• Requirement
Can you transcribe the data exactly? Leave the pictures out.

-- Records provided follows --

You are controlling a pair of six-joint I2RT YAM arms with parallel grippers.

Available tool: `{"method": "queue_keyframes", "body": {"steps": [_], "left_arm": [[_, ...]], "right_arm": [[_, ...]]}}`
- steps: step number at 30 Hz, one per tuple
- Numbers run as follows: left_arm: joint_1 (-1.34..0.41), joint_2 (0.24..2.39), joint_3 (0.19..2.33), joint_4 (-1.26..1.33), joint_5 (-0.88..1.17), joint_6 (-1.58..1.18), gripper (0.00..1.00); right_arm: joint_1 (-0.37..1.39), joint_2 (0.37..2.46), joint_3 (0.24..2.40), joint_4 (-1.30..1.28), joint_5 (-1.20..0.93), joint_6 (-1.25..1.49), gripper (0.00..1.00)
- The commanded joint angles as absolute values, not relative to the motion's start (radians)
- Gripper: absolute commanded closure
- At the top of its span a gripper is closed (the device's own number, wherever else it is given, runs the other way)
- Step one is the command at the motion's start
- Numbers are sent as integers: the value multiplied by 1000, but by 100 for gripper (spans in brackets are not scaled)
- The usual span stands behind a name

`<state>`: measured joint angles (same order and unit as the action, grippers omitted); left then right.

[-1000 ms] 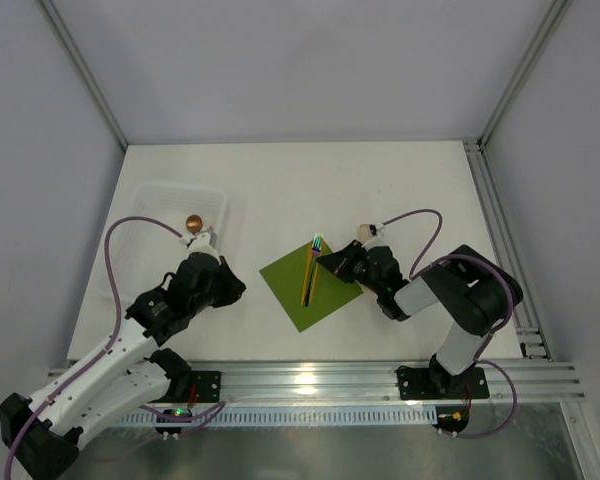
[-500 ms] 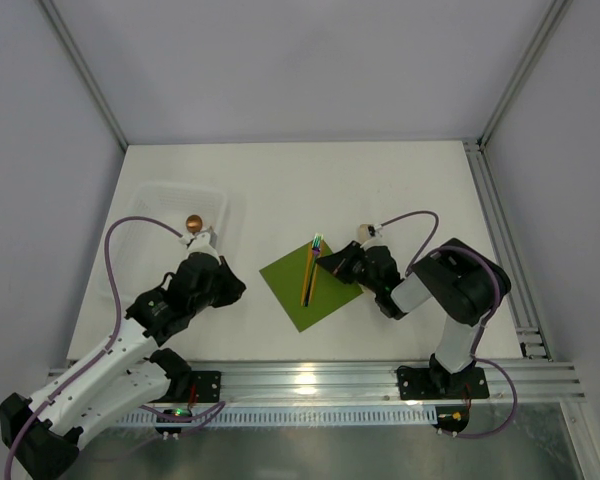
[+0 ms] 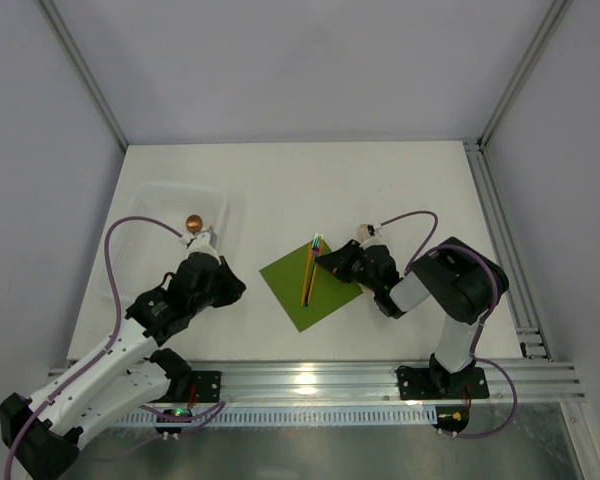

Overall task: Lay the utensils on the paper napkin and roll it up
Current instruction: Place the utensils on the napkin.

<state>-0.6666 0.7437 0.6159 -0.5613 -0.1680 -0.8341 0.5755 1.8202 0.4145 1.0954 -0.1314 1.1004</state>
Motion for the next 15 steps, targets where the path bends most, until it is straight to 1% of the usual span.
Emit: {"method": "queue_keyframes", "body": {"steps": [1, 8, 15], "left_arm": [[-669, 735, 627, -549, -181, -834, 88], [-669, 732, 624, -549, -179, -839, 88], [-669, 736, 626, -545, -175, -839, 88]], "right_arm": [[574, 1816, 413, 1157, -97, 1091, 80], [574, 1807, 408, 1131, -100, 1085, 77], [572, 1818, 426, 1108, -103, 1078, 77]]}}
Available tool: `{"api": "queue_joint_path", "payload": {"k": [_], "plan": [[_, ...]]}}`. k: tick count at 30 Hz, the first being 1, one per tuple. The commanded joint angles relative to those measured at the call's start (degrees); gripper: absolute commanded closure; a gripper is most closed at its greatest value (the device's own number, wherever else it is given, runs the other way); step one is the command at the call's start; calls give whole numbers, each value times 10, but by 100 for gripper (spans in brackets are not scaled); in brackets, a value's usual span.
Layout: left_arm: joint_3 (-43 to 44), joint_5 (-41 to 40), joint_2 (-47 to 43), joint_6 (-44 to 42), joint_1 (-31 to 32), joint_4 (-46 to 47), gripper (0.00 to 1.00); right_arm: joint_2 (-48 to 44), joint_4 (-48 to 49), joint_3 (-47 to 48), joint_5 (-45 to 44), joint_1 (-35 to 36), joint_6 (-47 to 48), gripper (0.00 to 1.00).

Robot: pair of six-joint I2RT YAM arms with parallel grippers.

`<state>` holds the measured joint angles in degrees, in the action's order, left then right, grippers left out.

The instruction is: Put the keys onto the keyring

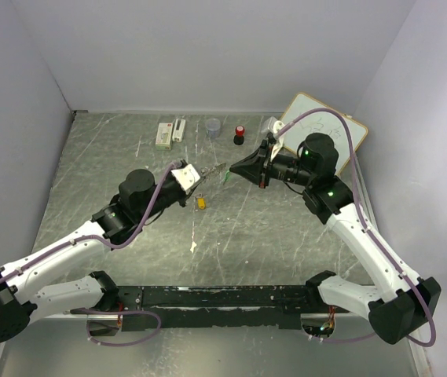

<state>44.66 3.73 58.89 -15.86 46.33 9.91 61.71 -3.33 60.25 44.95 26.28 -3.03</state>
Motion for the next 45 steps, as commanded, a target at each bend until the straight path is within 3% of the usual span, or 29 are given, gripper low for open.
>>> {"api": "queue_joint_path", "payload": {"k": [1, 22, 45], "plan": [[36, 4, -4, -2, -3, 34, 93, 0, 11, -3, -8, 9, -16, 100], [40, 5, -3, 5, -4, 35, 93, -12, 135, -69, -61, 34, -180, 100], [30, 5, -18, 3, -3, 46, 93, 11, 139, -57, -67, 34, -253, 100]]}}
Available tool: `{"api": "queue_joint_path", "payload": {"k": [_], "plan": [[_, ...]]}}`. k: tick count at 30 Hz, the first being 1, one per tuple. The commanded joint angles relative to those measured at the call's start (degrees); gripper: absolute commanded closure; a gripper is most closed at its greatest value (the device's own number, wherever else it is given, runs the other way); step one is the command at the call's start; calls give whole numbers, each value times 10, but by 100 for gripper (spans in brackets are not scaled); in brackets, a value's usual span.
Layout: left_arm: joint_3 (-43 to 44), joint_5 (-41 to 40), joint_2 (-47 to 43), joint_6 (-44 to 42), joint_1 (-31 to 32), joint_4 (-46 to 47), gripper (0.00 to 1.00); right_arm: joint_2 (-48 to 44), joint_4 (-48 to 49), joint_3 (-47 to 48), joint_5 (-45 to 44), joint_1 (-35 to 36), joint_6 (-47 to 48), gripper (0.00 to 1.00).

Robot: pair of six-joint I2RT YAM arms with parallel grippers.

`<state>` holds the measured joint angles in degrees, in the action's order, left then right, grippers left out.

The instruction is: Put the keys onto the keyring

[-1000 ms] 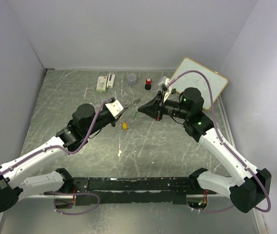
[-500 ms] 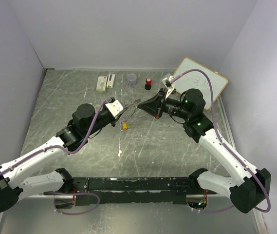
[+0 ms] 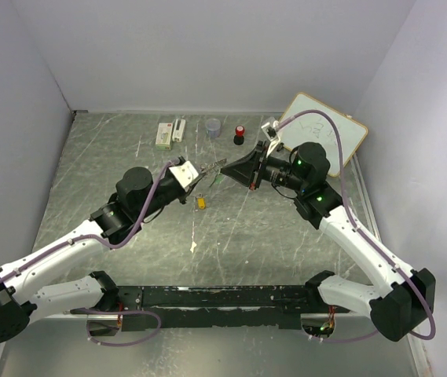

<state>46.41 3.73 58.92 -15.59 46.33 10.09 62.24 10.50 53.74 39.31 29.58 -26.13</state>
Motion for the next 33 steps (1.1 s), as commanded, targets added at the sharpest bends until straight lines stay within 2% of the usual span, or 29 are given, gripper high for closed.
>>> {"api": "queue_joint_path", "payload": {"k": [1, 9, 21, 33], "plan": [[11, 5, -20, 0, -3, 47, 93, 5, 2, 8, -13, 1, -25, 100], [-4, -10, -26, -16, -3, 68, 93, -14, 8, -8, -47, 1, -54, 100], [-8, -26, -7, -37, -3, 82, 93, -21, 51, -26, -50, 1, -103, 100], [-6, -20, 4, -37, -3, 86, 93, -17, 50, -24, -56, 1, -115, 100]]}}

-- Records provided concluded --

• Solution for this task
You are controlling a pair of six-joint I2RT YAM arms with parallel grippers.

Available tool: `{"method": "queue_keyframes", "body": {"steps": [_], "left_arm": [[_, ...]], "right_arm": [[_, ...]]}}`
- steps: step number at 30 Hz, one per tuple
- Numbers run as follows: left_arm: joint_1 (-1.34..0.41), joint_2 (0.24..2.39), joint_3 (0.19..2.33), joint_4 (-1.26..1.33), joint_5 (-0.88..1.17), joint_6 (-1.58..1.18), gripper (0.00..1.00); right_arm: joint_1 (-0.37..1.39), joint_2 (0.37..2.46), joint_3 (0.24..2.40), joint_4 (-1.30..1.28), joint_5 (-1.20..0.93), joint_6 (-1.25..1.49), gripper (0.00..1.00)
- The commanded joint angles as absolute values, not relative to the motion's start (radians)
- Gripper: absolute commanded closure
- At the top of its span a gripper is closed (the device's own number, wherever else it is given, runs the other way)
- Step one is the command at the motion's start
- Numbers are sent as integers: the value multiplied by 1000, but by 100 for gripper (spans in brackets are not scaled)
- The usual span stands behind a name

`<state>`: measured joint angles (same order and unit as the action, grippers omitted); left then right.

[-1000 ms] 
[-500 ms] 
[+0 ms] 

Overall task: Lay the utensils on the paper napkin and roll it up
Current instruction: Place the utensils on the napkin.

<state>-0.6666 0.7437 0.6159 -0.5613 -0.1680 -0.8341 0.5755 1.8202 0.4145 1.0954 -0.1314 1.1004</state>
Motion for the next 15 steps, targets where the path bends most, until it is straight to 1% of the usual span.
Emit: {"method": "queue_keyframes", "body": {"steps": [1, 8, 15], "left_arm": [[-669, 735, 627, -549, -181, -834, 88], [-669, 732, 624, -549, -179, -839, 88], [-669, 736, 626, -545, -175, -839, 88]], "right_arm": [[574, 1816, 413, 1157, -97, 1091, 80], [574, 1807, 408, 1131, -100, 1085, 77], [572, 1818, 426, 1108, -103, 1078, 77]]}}
Available tool: `{"api": "queue_joint_path", "payload": {"k": [_], "plan": [[_, ...]]}}`. k: tick count at 30 Hz, the first being 1, one per tuple. The commanded joint angles relative to those measured at the call's start (degrees); gripper: absolute commanded closure; a gripper is most closed at its greatest value (the device's own number, wherever else it is given, runs the other way); step one is the command at the call's start; calls give whole numbers, each value times 10, but by 100 for gripper (spans in brackets are not scaled); in brackets, a value's usual span.
Layout: left_arm: joint_3 (-43 to 44), joint_5 (-41 to 40), joint_2 (-47 to 43), joint_6 (-44 to 42), joint_1 (-31 to 32), joint_4 (-46 to 47), gripper (0.00 to 1.00); right_arm: joint_2 (-48 to 44), joint_4 (-48 to 49), joint_3 (-47 to 48), joint_5 (-45 to 44), joint_1 (-35 to 36), joint_6 (-47 to 48), gripper (0.00 to 1.00).

Robot: pair of six-joint I2RT YAM arms with parallel grippers.

`<state>` holds the measured joint angles in degrees, in the action's order, left then right, grippers left out.

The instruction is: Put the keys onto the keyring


<state>44.66 3.73 58.89 -15.86 46.33 9.91 61.71 -3.33 60.25 44.95 26.28 -3.03</state>
Motion for the next 45 steps, as commanded, a target at each bend until the straight path is within 3% of the usual span, or 29 are given, gripper low for open.
>>> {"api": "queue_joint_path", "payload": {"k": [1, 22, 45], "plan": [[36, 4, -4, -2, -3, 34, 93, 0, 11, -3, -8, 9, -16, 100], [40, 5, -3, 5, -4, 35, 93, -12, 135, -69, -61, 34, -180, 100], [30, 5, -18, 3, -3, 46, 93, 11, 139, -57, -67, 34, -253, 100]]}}
Available tool: `{"api": "queue_joint_path", "payload": {"k": [_], "plan": [[_, ...]]}}`. k: tick count at 30 Hz, the first being 1, one per tuple. The commanded joint angles relative to those measured at the call's start (degrees); gripper: absolute commanded closure; a gripper is most closed at its greatest value (the device's own number, wherever else it is given, runs the other way); step one is the command at the call's start; calls give whole numbers, each value times 10, but by 100 for gripper (spans in brackets are not scaled); in brackets, a value's usual span.
Layout: left_arm: joint_3 (-43 to 44), joint_5 (-41 to 40), joint_2 (-47 to 43), joint_6 (-44 to 42), joint_1 (-31 to 32), joint_4 (-46 to 47), gripper (0.00 to 1.00); right_arm: joint_2 (-48 to 44), joint_4 (-48 to 49), joint_3 (-47 to 48), joint_5 (-45 to 44), joint_1 (-35 to 36), joint_6 (-47 to 48), gripper (0.00 to 1.00).

Robot: pair of six-joint I2RT YAM arms with parallel grippers.

`<state>` holds the measured joint angles in degrees, in the action's order, left then right, grippers left out.

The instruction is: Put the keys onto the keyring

[-1000 ms] 
[-500 ms] 
[+0 ms] 

<state>46.41 3.73 58.92 -15.59 46.33 10.09 62.24 10.50 53.74 39.31 29.58 -26.13</state>
Motion for the next 33 steps (1.1 s), as commanded, targets added at the sharpest bends until straight lines stay within 2% of the usual span, or 29 are given, gripper high for closed.
>>> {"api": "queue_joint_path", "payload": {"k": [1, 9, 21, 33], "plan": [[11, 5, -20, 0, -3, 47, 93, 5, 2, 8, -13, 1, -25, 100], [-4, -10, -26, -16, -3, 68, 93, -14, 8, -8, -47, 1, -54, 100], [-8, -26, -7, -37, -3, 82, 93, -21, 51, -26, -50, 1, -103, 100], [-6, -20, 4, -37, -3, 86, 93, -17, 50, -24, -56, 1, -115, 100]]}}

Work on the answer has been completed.